───── Excerpted records

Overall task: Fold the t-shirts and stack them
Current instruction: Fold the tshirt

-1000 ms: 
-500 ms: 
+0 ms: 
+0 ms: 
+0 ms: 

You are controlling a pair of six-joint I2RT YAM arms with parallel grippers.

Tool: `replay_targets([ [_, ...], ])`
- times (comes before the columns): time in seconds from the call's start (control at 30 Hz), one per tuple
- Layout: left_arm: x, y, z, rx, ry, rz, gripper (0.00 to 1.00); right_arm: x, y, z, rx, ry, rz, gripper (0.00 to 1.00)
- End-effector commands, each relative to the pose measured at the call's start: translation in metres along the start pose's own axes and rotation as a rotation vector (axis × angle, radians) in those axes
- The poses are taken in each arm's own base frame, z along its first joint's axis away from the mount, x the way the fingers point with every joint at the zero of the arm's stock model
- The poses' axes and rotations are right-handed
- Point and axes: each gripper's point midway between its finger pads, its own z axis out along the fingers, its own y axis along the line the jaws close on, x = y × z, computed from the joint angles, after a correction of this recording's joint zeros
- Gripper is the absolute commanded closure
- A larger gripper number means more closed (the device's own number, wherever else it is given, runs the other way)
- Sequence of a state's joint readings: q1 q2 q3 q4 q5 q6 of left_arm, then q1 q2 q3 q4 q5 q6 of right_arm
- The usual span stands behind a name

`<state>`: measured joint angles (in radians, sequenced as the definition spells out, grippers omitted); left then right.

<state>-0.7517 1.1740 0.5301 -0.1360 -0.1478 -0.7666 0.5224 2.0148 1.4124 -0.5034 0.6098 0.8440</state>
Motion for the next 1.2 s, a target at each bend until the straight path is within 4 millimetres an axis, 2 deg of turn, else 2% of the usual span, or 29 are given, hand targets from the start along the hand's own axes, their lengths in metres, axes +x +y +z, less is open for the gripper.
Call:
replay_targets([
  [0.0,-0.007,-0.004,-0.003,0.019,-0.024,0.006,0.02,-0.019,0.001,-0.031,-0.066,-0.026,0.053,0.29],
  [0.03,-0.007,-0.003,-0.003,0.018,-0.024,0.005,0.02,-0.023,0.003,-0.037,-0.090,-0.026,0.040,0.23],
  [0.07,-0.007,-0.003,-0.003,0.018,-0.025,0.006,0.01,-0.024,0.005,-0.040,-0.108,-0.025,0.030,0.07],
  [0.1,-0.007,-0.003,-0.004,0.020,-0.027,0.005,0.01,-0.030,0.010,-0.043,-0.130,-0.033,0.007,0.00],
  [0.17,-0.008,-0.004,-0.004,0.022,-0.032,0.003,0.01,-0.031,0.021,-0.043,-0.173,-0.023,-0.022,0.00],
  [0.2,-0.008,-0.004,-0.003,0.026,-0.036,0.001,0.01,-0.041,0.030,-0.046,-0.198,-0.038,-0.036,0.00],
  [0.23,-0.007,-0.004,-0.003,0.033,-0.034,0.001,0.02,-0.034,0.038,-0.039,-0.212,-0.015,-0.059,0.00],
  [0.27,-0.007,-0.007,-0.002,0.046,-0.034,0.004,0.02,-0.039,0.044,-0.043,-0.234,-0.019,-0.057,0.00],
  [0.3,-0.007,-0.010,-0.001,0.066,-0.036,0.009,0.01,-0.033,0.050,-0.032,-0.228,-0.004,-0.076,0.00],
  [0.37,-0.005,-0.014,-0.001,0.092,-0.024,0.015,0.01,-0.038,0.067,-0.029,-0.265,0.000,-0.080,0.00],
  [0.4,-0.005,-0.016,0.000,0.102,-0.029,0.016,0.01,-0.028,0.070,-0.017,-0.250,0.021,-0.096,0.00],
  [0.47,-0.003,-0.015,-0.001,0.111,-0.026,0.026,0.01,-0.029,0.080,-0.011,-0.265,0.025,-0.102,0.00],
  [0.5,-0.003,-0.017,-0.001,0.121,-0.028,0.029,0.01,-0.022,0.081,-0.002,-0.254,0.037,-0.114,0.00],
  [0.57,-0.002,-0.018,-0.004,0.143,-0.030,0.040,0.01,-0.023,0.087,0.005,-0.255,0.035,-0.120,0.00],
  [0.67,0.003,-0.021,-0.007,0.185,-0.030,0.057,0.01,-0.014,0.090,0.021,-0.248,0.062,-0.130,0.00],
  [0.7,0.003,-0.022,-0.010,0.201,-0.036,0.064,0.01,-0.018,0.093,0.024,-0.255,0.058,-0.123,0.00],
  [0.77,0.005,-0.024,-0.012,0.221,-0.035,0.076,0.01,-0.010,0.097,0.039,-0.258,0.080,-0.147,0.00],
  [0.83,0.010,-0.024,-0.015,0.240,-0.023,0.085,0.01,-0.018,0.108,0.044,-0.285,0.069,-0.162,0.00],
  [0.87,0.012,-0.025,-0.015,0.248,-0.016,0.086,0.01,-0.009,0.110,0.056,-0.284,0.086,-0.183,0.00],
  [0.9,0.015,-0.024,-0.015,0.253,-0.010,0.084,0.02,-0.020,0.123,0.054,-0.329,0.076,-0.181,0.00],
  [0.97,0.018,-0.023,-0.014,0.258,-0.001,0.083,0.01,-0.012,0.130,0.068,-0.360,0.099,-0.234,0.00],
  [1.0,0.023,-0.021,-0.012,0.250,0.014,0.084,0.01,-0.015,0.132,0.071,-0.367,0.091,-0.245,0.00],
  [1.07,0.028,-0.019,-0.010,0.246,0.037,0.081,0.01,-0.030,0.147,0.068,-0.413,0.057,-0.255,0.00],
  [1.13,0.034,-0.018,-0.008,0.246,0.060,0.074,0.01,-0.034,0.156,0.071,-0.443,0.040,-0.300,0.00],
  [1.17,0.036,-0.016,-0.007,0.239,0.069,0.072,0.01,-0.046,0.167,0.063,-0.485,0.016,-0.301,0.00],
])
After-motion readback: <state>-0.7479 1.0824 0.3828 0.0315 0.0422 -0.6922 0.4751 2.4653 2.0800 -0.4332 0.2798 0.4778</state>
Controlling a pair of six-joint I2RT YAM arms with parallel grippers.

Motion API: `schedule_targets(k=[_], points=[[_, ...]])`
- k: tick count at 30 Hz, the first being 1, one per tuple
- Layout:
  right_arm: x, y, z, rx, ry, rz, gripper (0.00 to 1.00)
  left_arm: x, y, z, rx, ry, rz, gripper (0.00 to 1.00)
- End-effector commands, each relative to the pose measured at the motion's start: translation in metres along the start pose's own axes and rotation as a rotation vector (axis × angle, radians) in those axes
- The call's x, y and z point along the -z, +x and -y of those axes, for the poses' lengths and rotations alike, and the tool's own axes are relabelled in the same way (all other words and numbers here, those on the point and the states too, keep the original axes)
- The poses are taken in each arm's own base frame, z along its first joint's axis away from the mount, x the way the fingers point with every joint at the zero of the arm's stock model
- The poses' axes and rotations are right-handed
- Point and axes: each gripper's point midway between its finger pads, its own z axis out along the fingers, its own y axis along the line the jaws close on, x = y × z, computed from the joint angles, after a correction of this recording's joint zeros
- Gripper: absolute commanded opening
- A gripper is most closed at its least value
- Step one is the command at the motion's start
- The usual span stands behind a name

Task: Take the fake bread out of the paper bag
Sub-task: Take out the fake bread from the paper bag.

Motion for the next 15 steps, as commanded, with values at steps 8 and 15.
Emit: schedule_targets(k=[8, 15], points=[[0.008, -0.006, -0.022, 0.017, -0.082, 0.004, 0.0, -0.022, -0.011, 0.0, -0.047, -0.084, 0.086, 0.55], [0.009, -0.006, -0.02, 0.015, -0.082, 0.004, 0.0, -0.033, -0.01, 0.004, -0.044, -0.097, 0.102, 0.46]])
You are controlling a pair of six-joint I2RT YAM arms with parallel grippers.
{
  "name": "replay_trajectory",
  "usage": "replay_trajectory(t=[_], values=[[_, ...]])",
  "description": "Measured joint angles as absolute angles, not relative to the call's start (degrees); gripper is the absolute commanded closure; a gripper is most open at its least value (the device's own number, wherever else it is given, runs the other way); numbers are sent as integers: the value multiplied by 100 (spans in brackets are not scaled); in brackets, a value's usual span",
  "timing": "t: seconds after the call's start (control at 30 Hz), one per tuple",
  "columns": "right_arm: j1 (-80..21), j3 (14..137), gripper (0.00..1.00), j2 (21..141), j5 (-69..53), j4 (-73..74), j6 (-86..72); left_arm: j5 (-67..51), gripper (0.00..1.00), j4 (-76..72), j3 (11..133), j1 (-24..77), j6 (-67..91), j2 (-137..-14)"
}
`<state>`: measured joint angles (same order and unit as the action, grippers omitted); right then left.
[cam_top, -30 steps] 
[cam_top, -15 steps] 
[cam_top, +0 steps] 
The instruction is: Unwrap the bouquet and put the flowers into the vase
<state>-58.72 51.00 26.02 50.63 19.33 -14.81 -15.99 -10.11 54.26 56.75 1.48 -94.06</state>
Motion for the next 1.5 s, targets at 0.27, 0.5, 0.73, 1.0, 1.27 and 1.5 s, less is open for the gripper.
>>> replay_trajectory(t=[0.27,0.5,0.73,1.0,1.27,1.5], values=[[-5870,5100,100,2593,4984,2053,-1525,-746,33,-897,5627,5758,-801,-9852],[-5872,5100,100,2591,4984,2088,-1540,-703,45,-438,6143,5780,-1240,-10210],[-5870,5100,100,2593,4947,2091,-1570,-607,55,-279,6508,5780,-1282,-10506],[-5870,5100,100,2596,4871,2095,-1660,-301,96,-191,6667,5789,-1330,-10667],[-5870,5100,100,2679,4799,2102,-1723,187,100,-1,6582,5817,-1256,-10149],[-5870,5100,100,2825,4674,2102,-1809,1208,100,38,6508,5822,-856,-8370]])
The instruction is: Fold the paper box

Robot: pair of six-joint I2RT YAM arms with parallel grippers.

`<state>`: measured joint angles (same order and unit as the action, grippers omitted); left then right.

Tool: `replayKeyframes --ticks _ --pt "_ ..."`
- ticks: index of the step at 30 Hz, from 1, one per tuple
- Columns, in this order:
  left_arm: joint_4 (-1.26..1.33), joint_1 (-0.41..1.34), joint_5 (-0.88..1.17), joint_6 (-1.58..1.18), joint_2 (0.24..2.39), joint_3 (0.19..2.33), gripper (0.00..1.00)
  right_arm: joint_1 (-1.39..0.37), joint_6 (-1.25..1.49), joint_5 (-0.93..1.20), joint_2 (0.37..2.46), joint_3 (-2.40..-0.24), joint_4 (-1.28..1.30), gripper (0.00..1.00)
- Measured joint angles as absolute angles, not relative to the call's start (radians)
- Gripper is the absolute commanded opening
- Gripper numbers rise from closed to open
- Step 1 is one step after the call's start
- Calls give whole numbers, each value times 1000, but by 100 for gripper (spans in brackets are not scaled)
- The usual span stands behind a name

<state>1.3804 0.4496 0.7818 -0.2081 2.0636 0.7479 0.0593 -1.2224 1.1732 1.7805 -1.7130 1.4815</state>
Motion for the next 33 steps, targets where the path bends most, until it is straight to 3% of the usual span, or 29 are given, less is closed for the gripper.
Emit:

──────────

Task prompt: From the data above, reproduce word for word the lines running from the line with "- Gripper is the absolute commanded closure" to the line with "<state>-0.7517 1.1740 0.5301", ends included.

Expected answer:
- Gripper is the absolute commanded closure
- A larger gripper number means more closed (the device's own number, wherever else it is given, runs the other way)
- Sequence of a state's joint readings: q1 q2 q3 q4 q5 q6 of left_arm, then q1 q2 q3 q4 q5 q6 of right_arm
- The usual span stands behind a name

`<state>`: measured joint angles (in radians, sequenced as the definition spells out, grippers omitted); left then right.

<state>-0.7517 1.1740 0.5301 -0.1360 -0.1478 -0.7666 0.5224 2.0148 1.4124 -0.5034 0.6098 0.8440</state>

The output for this exercise is finished.